President Obama’s Elegant Speech Indicated Stalemate OK for Now


On 3/28 we posted in reaction to Obama’s speech: “Masterful, nuanced, intelligent articulation of Libya policy by president will enhance stature, mute critics. He is okay w/temp stalemate.

On 3/29 we posted “NPR ‘All Things Considered,’ today, in piece on Libya speech: ‘The president's speech appears to have muted some of the criticism...’”


We now follow up those blurbs with this brief.

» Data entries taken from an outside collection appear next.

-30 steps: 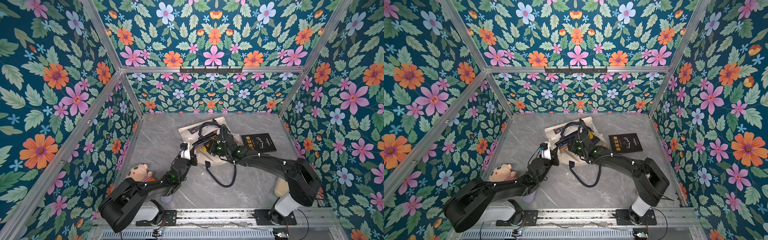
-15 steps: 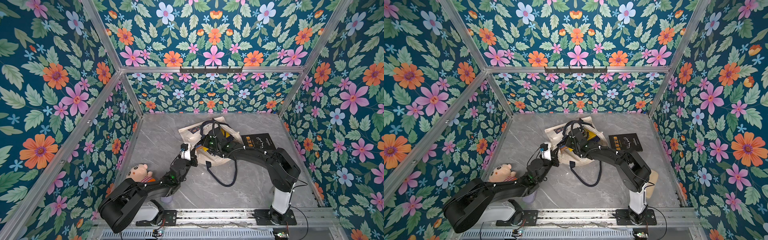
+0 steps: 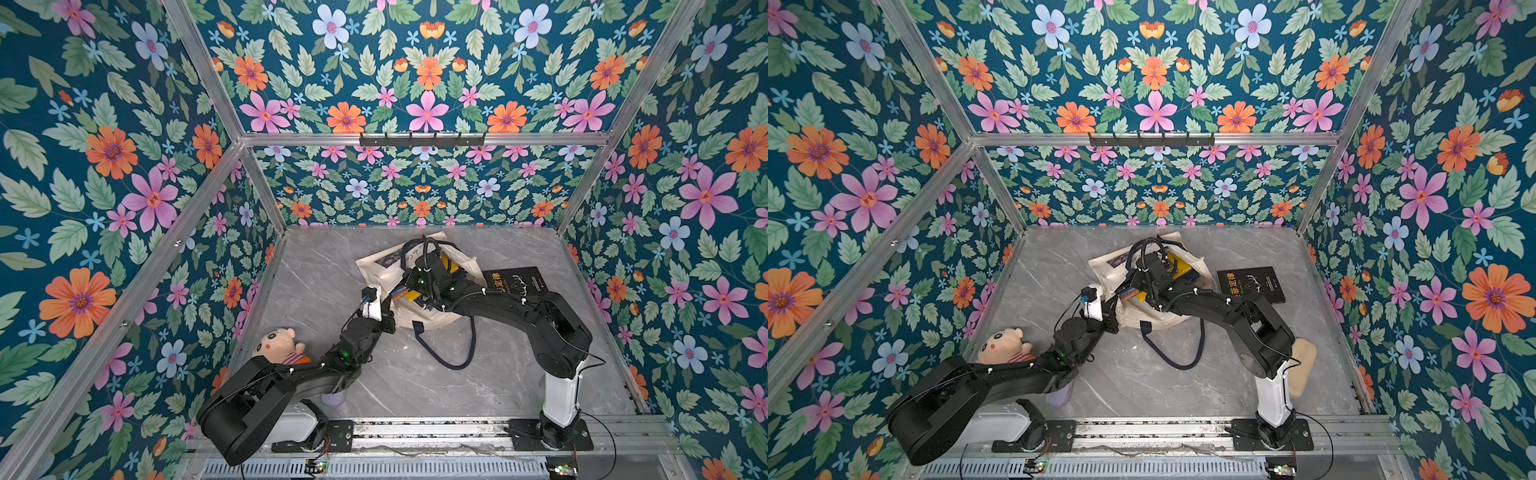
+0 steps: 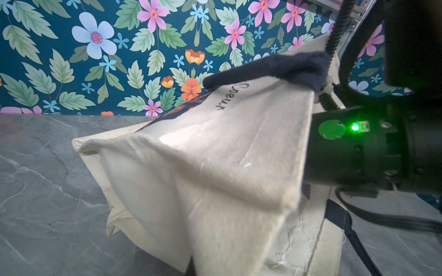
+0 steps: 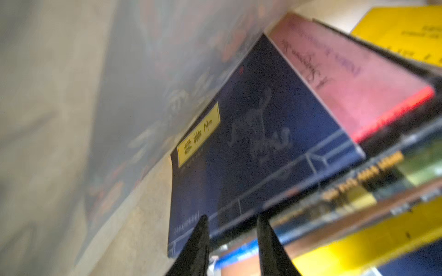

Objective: Take out the books from the canvas bag
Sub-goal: Pick up the book from the canvas bag.

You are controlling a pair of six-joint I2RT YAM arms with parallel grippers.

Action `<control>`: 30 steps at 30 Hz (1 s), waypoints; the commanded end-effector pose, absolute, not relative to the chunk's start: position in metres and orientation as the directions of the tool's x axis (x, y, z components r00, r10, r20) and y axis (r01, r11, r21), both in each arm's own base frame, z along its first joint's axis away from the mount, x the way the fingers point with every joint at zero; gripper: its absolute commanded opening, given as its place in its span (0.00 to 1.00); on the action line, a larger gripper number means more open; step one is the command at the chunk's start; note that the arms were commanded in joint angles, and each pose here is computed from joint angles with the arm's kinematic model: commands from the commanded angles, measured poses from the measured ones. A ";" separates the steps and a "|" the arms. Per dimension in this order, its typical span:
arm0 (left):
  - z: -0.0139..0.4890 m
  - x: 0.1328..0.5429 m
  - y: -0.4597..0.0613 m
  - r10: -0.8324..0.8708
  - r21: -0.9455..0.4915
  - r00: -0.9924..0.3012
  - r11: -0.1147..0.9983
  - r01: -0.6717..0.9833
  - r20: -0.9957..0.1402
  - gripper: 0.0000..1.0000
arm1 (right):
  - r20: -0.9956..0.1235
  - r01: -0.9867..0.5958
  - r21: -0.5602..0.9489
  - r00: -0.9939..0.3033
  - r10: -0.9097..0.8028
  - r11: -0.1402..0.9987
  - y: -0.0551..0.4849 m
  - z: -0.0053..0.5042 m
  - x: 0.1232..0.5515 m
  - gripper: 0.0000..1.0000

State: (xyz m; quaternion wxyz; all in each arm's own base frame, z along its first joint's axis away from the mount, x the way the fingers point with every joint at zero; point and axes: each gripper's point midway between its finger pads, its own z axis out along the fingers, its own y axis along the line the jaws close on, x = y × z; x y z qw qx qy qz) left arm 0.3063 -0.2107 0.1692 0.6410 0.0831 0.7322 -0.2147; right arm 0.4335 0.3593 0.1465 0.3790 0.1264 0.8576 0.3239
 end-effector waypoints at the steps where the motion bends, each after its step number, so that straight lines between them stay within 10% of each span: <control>1: 0.190 0.305 -0.217 -0.202 -0.231 -0.111 0.868 0.439 -0.973 0.00 | -0.601 -0.032 0.656 -0.627 0.496 0.754 0.357 0.156 0.447 0.33; 30: 0.188 0.305 -0.219 -0.204 -0.235 -0.116 0.865 0.444 -0.972 0.00 | -0.594 -0.024 0.683 -0.600 0.536 0.730 0.368 0.158 0.460 0.14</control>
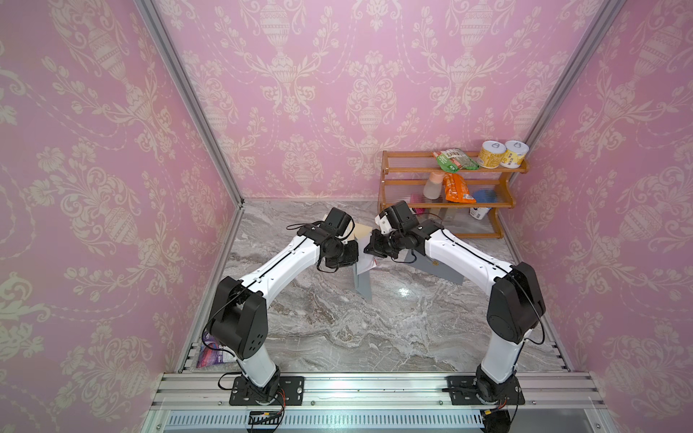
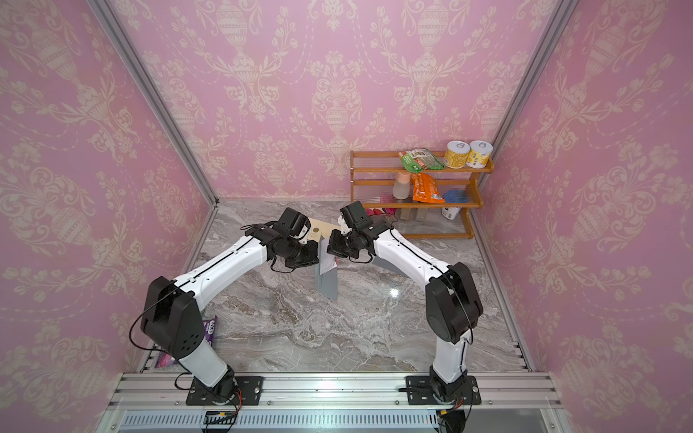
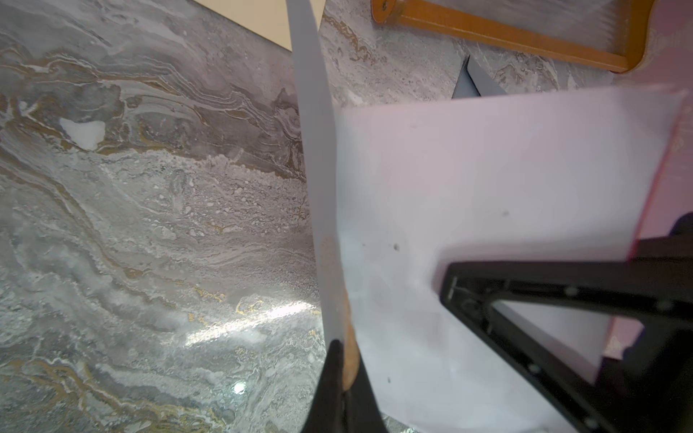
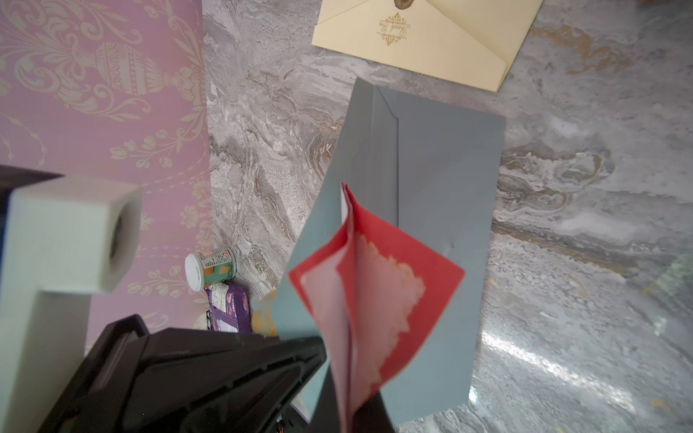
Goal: Fold the letter paper in half and place it into the envelope
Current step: Place the letter paper in the envelope.
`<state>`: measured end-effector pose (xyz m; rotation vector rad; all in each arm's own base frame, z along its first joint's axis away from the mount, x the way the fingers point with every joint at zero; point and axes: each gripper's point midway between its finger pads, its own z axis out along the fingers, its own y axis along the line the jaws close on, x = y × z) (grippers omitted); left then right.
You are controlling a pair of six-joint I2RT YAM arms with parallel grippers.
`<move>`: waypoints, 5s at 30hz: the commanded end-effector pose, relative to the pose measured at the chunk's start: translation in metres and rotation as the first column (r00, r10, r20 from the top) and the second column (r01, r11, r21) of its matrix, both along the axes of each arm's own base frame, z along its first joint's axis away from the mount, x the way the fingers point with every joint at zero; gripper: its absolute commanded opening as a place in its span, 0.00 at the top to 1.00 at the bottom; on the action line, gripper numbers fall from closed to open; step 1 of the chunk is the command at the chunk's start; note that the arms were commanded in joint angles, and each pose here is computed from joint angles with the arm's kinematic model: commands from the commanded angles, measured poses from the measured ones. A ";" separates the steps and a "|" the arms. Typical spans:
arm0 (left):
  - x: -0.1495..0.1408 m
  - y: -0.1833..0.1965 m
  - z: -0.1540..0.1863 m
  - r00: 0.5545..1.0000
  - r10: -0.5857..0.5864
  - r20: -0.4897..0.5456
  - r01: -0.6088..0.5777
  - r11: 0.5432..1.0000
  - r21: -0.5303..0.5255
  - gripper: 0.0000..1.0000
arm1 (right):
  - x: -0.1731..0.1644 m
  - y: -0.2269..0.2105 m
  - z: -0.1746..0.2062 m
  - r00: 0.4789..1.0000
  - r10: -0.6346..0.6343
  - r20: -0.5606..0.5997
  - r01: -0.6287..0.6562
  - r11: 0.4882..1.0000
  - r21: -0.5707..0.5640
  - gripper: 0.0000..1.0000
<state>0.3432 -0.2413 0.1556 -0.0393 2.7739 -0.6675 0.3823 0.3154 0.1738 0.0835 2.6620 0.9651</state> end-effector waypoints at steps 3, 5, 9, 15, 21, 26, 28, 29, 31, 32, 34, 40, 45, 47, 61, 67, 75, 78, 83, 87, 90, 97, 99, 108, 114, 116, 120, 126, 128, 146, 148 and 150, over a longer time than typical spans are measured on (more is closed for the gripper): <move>0.000 -0.013 0.004 1.000 -0.011 -0.010 0.010 0.998 -0.064 1.00 | 0.004 0.007 -0.004 1.000 -0.012 -0.010 0.011 0.999 -0.039 1.00; 0.000 -0.016 0.005 1.000 -0.014 -0.008 0.013 0.997 -0.080 1.00 | 0.001 0.010 -0.008 1.000 -0.014 -0.024 0.012 0.999 -0.050 1.00; 0.000 -0.020 0.007 1.000 -0.019 0.001 0.019 0.993 -0.113 1.00 | -0.002 0.011 -0.017 0.998 -0.017 -0.053 0.013 0.996 -0.085 1.00; 0.000 -0.025 0.002 1.000 -0.023 -0.009 0.021 0.989 -0.145 1.00 | -0.004 0.014 -0.026 0.996 -0.019 -0.086 0.010 0.995 -0.101 1.00; 0.001 -0.026 0.000 1.000 -0.019 -0.007 0.018 0.989 -0.150 1.00 | -0.010 0.016 -0.045 0.989 -0.007 -0.150 -0.010 0.993 -0.115 1.00; 0.002 -0.027 -0.002 1.000 -0.020 -0.010 0.018 0.989 -0.148 1.00 | -0.016 0.019 -0.054 0.983 0.006 -0.183 -0.028 0.993 -0.119 1.00; 0.002 -0.026 -0.002 1.000 -0.019 -0.007 0.018 0.989 -0.146 1.00 | -0.019 0.019 -0.059 0.979 0.009 -0.201 -0.034 0.992 -0.123 1.00; 0.002 -0.026 -0.002 1.000 -0.018 -0.008 0.017 0.989 -0.147 1.00 | -0.020 0.018 -0.062 0.977 0.010 -0.212 -0.036 0.992 -0.123 1.00; 0.002 -0.026 -0.003 1.000 -0.022 -0.009 0.020 0.989 -0.144 1.00 | -0.021 0.019 -0.062 0.976 0.016 -0.218 -0.043 0.992 -0.119 1.00; 0.001 -0.026 -0.004 1.000 -0.023 -0.010 0.021 0.990 -0.142 1.00 | -0.020 0.019 -0.059 0.977 0.018 -0.212 -0.044 0.992 -0.115 1.00; 0.000 -0.025 -0.005 1.000 -0.025 -0.012 0.023 0.990 -0.139 1.00 | -0.016 0.020 -0.050 0.981 0.024 -0.191 -0.044 0.994 -0.104 1.00; -0.008 -0.018 -0.015 0.999 -0.024 -0.031 0.020 0.992 -0.122 1.00 | -0.010 0.013 -0.028 0.987 0.035 -0.156 -0.049 0.995 -0.085 0.77; -0.013 -0.013 -0.021 0.999 -0.017 -0.041 0.012 0.993 -0.115 1.00 | -0.008 0.004 -0.018 0.990 0.026 -0.142 -0.037 0.996 -0.079 0.74; -0.015 -0.013 -0.023 0.999 -0.017 -0.045 0.012 0.993 -0.114 1.00 | -0.007 0.000 -0.018 0.990 0.021 -0.143 -0.032 0.996 -0.081 0.75; -0.012 -0.014 -0.005 1.000 -0.013 -0.012 0.012 0.991 -0.137 1.00 | -0.007 -0.006 -0.044 0.980 0.001 -0.201 -0.013 0.998 -0.055 0.71; -0.013 -0.014 -0.001 1.000 -0.016 -0.007 0.015 0.990 -0.142 1.00 | -0.004 0.003 -0.044 0.979 0.015 -0.202 -0.014 1.000 0.003 0.78; -0.011 -0.016 0.005 1.000 -0.020 0.008 0.021 0.988 -0.152 1.00 | -0.006 0.009 -0.046 0.974 0.029 -0.223 -0.019 0.999 0.044 0.87; -0.010 -0.016 0.007 1.000 -0.021 0.012 0.022 0.988 -0.155 1.00 | -0.008 0.010 -0.049 0.973 0.027 -0.229 -0.017 0.999 0.047 0.96; -0.009 -0.017 0.009 1.000 -0.022 0.019 0.025 0.987 -0.158 1.00 | -0.011 0.010 -0.053 0.969 0.030 -0.244 -0.020 0.999 0.044 1.00; -0.007 -0.018 0.013 0.999 -0.019 0.028 0.024 0.986 -0.163 1.00 | -0.017 0.012 -0.061 0.964 0.034 -0.262 -0.023 0.999 0.045 1.00; -0.006 -0.018 0.015 0.999 -0.018 0.032 0.023 0.986 -0.165 1.00 | -0.022 0.018 -0.068 0.961 0.043 -0.274 -0.030 0.998 0.050 1.00; -0.003 -0.019 0.016 0.999 -0.012 0.038 0.018 0.986 -0.165 1.00 | -0.033 0.031 -0.073 0.952 0.062 -0.298 -0.040 0.996 0.079 1.00; -0.002 -0.019 0.016 0.999 -0.010 0.040 0.017 0.986 -0.167 1.00 | -0.037 0.035 -0.074 0.949 0.071 -0.306 -0.046 0.995 0.087 1.00; -0.002 -0.016 0.014 0.999 -0.007 0.036 0.013 0.986 -0.166 1.00 | -0.044 0.030 -0.068 0.949 0.074 -0.305 -0.052 0.996 0.078 1.00; -0.015 -0.009 0.003 1.000 -0.020 0.016 0.022 0.988 -0.153 1.00 | -0.032 0.010 -0.037 0.966 0.063 -0.250 -0.047 0.996 0.072 0.71; -0.021 -0.004 0.000 0.999 -0.029 0.014 0.031 0.989 -0.145 1.00 | -0.037 0.006 -0.033 0.964 0.080 -0.252 -0.067 0.996 0.061 0.63; -0.029 0.004 -0.005 0.999 -0.036 0.004 0.036 0.988 -0.151 1.00 | -0.046 0.004 -0.037 0.956 0.096 -0.276 -0.083 0.995 0.058 0.56; -0.031 0.007 -0.005 0.999 -0.037 0.008 0.038 0.986 -0.165 1.00 | -0.049 0.010 -0.045 0.949 0.107 -0.296 -0.092 0.994 0.063 0.56; -0.031 0.007 -0.004 0.999 -0.037 0.007 0.037 0.985 -0.167 1.00 | -0.050 0.015 -0.045 0.947 0.118 -0.298 -0.103 0.992 0.066 0.56; -0.018 0.002 0.008 0.999 -0.014 0.032 0.020 0.982 -0.190 1.00 | -0.056 0.031 -0.064 0.930 0.160 -0.332 -0.145 0.987 0.069 0.68; -0.019 0.002 0.008 0.999 -0.012 0.030 0.018 0.982 -0.189 1.00 | -0.057 0.031 -0.061 0.931 0.165 -0.326 -0.150 0.986 0.071 0.68; -0.019 0.002 0.008 0.999 -0.012 0.032 0.018 0.982 -0.188 1.00 | -0.060 0.032 -0.060 0.928 0.175 -0.328 -0.159 0.984 0.076 0.68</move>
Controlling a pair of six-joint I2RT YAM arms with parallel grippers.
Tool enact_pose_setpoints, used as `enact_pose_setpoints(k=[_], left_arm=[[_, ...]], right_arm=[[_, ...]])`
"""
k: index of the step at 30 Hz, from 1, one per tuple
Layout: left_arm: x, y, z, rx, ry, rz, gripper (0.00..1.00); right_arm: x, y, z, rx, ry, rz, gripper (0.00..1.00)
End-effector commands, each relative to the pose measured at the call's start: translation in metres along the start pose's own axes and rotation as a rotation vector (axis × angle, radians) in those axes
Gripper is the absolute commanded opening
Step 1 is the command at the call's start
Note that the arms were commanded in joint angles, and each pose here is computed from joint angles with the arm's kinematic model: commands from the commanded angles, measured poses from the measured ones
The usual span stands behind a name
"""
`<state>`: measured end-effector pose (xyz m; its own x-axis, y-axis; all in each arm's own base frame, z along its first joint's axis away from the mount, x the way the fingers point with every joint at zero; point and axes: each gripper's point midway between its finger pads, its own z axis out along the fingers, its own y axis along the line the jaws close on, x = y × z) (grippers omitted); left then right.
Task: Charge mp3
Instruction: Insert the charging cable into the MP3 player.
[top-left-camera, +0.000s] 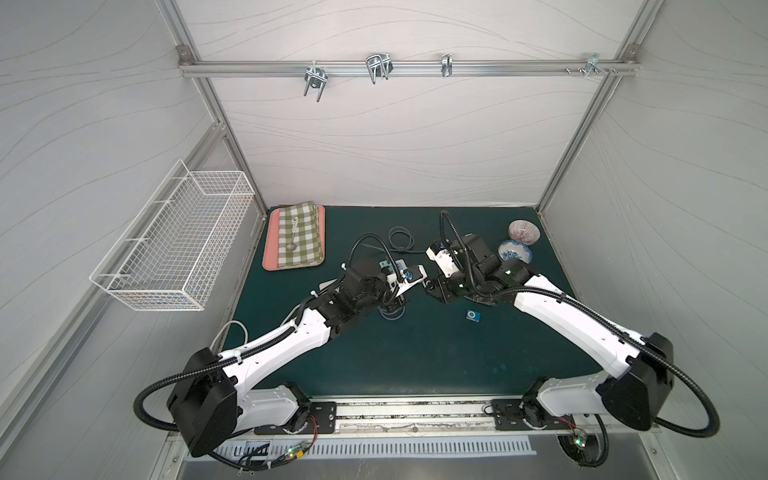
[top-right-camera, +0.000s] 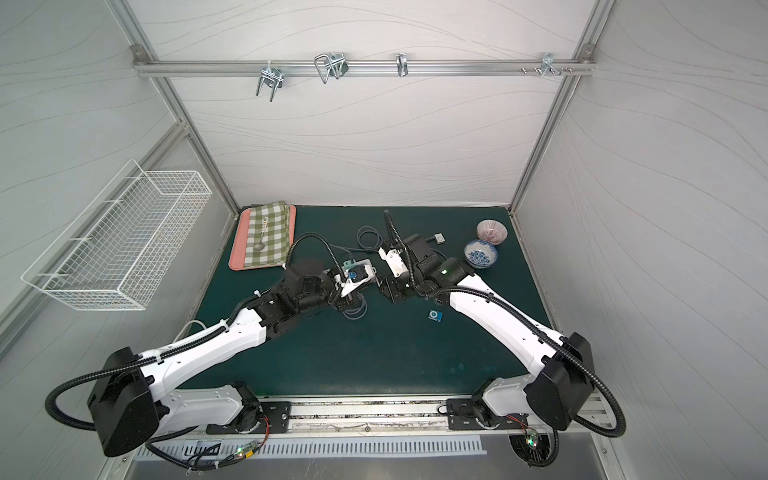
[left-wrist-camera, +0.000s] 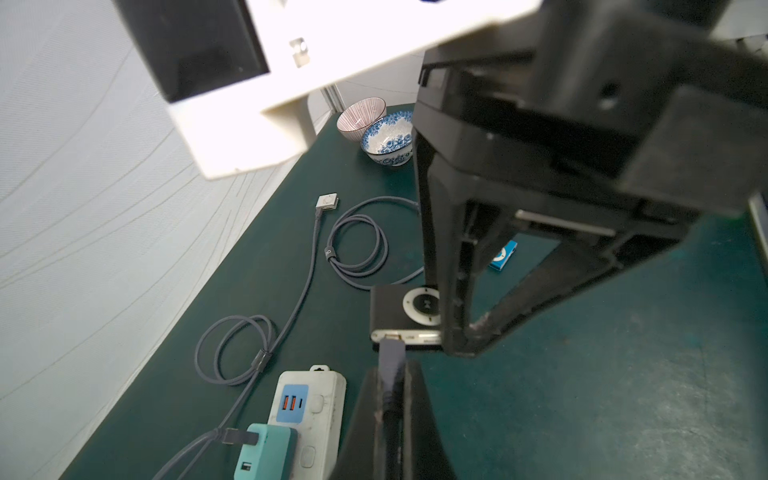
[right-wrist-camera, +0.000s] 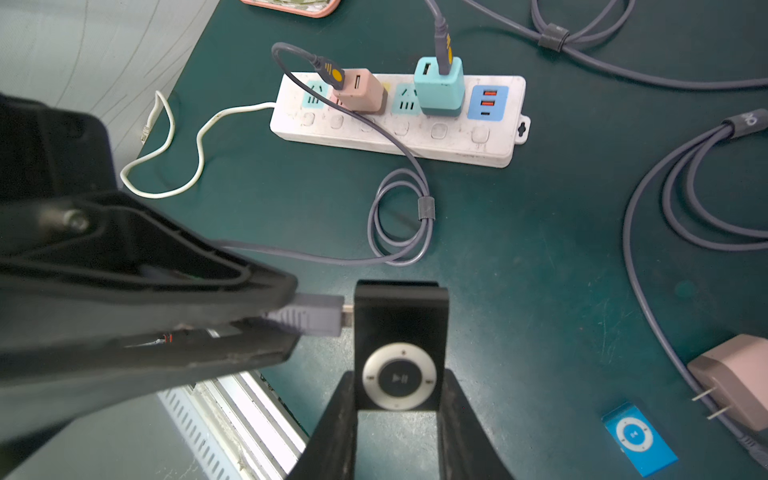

On March 28, the president laid out one of the most thoughtful, elegant, and coherent explanations of the American national interest and moral obligation in regards to the actions of tyrants beyond our borders ever delivered by any president anywhere.  We invite those who missed it to see it or to read it.  It aspired to the moral, visionary, intellectual, muscular liberalism of the Kennedy era.  It flatly rejected the narrow, parochial, inward-looking isolationism of the far right and extreme libertarians, and the small-minded, disingenuous, utopian pacifism of the far left. While the second President George Bush belatedly adopted a conservative version of this view after 9/11, in the address, Barak Obama articulated an understanding of an idealistic American foreign policy, tempered by practicality, in a way Bush II never could – to the detriment of Bush and American foreign policy.  Barak Obama answered every question that has been raised in the public debate since the question of American involvement first surfaced.  And, though we do not agree here with the specifics of the president’s tactical requirement of a broad-based, multi-national consensus, he did lay out a very compelling argument for it.


In truth, there is wisdom in the general concept of gaining a broad-based international coalition in these kinds of engagements. But, we point to the example of George Bush I in the first Iraq war, as a better formula, one with a clearer path to success, and one that maintains the precious and often cost-saving currency of American prestige.  As an editorial in the Wall Street Journal put it prior to the president’s speech, when listing legitimate American interests, “…and, do we have to say it?  American prestige.”  Unfortunately, we do have to say it, because while most Americans seem to understand the high value of prestige in commerce, professional associations, and even social settings, many do not understand its value in international affairs.  And, we do still wonder if the president, as one highly committed to a leftist-liberal ideology that is prone to question American purpose and values, understands its value.  President Carter never understood it while in office, and does not to this day.


In any case, when we said “He is okay w/temp stalemate,” we were indicating precisely that: that the president has taken a course that will prolong the resolution of the conflict in Libya, and with open eyes is accepting that, preferring it to taking any of the actions that would be required to obtain anything more than that quickly.  His multi-national consensus requirement effectively prevents him from taking any course that would speed up the resolution, and he knows that.


The president has shown himself to be a thinker.  But, the opportunity for a relatively easy intervention, one that would have accomplished the humanitarian goals most sane humans agree with, as well as major strategic gains for the United States - with very little to be placed at risk - was lost.  The president has thoughtfully reversed himself in many areas regarding national security (with the quiet, hypocritical - if reluctant - acquiescence of The New York Times and NBC), but slowly.  In a moment of real national crisis, this penchant for taking his time may prove to be a serious liability for the nation.